Several papers dealt with genetic resources of vegetable crops of large economic importance in the country. These papers came from different Brazilian institutes and were regularly published from 1976 to 2006. It was not observed any direct relation between economic importance of a vegetable crop and the frequency its genetic resources were studied. In 1996, Embrapa Vegetables sorted the national priority for research in vegetables crops (Embrapa, 1996). In this list, okra ranked 17^th. Despite this, okra was the second most studied vegetable crop when it comes to genetic resources in the time lag of the present survey. On the other hand, important vegetable crops, such as carrot, lettuce, and cucumber, ranked 4^th, 9^th, and 11^th in importance respectively (Embrapa, 1996), simply did not appeared in papers concerning genetic resources. This apparent inconsistency might be related to a major interest of the institutions in investigating vegetable crops with regional, instead of national, relevance. For instance, institutions in the Southeast region, in the states of Rio de Janeiro and Minas Gerais, were responsible for the papers dealing with okra because this a region where okra is quite important. It is important to point out also that vegetables such as carrot and lettuce are intensively investigated and therefore research on genetic resources is no longer priority. For lettuce, for example, there is not even an official descriptors list.

The number of characterized and/or evaluated accessions was highly variable among crops, going from four to 366 accessions per paper, depending on the interest and the availability of human and financial resources, and facilities. In general, in characterization studies a larger number of accessions were used than in evaluation studies. The later demand experimental design and often replication in more than one environment, as it is the case for the evaluation of resistance to disease and pests, for instance. In addition, in most of the times, accessions under evaluation have already been characterized. Therefore, researchers usually make a pre-selection of the accessions to be studied according to their interests.

The descriptors used

The set of descriptors used in the papers varied extensively for the same reasons discussed for the quantum of accessions. In the period 1961-2006, the number of descriptors by paper ranged from four to 120. Qualitative morphoagronomic descriptors were present in 30% of the papers, ranging from one to 30 descriptors per paper, with an average of nine. Quantitative morphoagronomic descriptors were used in 64% of the papers, with an average of 10. Biochemical and molecular descriptors were reported in only 12% of the papers, with an average of 22 and 81 descriptors per paper, respectively. Evaluation descriptors were used in 62% of the papers, with an average of five. Therefore, the most frequently used descriptors were those regarding quantitative morphoagronomic characterization and accession evaluation. These descriptors are apparently cheaper to use in comparison to biochemical and molecular ones. However, they are more labor-intensive and demand larger and longer experiments. Qualitative descriptors are very often assessed in the experiments. However, as they are not included as variables in the analysis, usually they are analyzed only by descriptive statistic procedures.

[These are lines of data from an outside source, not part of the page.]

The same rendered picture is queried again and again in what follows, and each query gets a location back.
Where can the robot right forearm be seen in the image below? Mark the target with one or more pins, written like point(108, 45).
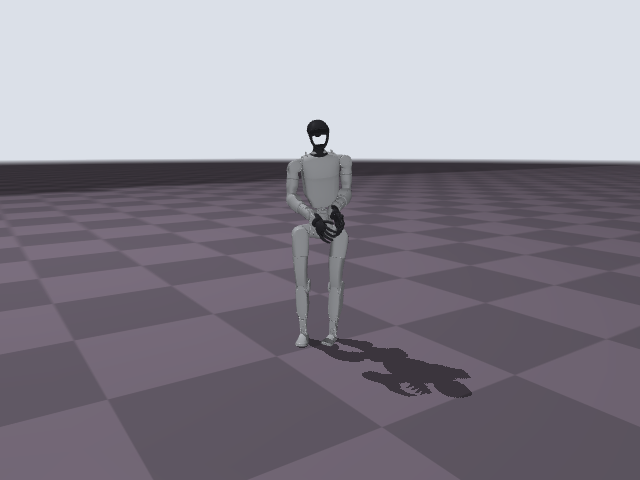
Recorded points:
point(301, 208)

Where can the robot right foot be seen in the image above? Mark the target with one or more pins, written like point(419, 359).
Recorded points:
point(302, 340)

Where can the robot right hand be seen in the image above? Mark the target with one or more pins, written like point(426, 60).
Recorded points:
point(321, 226)

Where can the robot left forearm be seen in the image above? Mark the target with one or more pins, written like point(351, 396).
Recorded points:
point(341, 201)

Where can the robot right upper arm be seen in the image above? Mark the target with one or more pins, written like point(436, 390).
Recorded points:
point(293, 168)

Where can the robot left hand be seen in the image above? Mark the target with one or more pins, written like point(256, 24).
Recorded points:
point(338, 219)

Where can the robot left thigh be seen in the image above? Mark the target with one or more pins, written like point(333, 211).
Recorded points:
point(337, 256)

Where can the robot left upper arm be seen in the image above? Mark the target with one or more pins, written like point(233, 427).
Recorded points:
point(346, 171)

When describing or characterizing genetic resources, the ideal situation is to use the descriptor list of Biodiversity International, the institution that succeeded IPGRI (International Plant Genetic Resources Institute) and INIBAP (International Network for the Improvement of Banana and Plantain), in December 2006. The lists are of worldwide use and aim at setting standards to germplasm characterization and evaluation. In general, these lists gathered such a high number of descriptors that is difficult to use them in full. However, researchers should try to use at least the basic or core descriptors recommended by Bioversity International.

The enrolled institutions

The most prolific institutions on genetic resources papers were UFV (Federal University of Viçosa) and UENF (North Fluminense State University Darcy Ribeiro). Each one had nine papers published. The next institutions in number of papers, each one with five, were Embrapa Vegetables (Brazilian Agricultural Research Corporation National Center for Vegetable Crops Research) and UNESP (São Paulo State University) Campus of Jaboticabal. These four institutions produced together 28 papers (45.9% of the total). The remaining institutions published a maximum of two papers each. UFV owns one the largest germplasm bank of vegetable crops in the country, where more than 6,500 accessions are maintained (Silva et al., 2001). UENF owns a smaller germplasm bank (1,600 accessions), although very representative. Embrapa Vegetables, on its turn, holds one of the largest germplasm collections of vegetable crops in the country and has a strong tradition on research on genetics and breeding, with several cultivars released to the market. UNESP at Jaboticabal has, since 1985, a graduation program on Genetics and Plant Breeding that makes constant use of genetic resources on its academic research. The simultaneous existence of graduation programs and research groups related to genetic resources is a plausible explanation for finding three universities amongst the four institutions that scored higher in number of published papers.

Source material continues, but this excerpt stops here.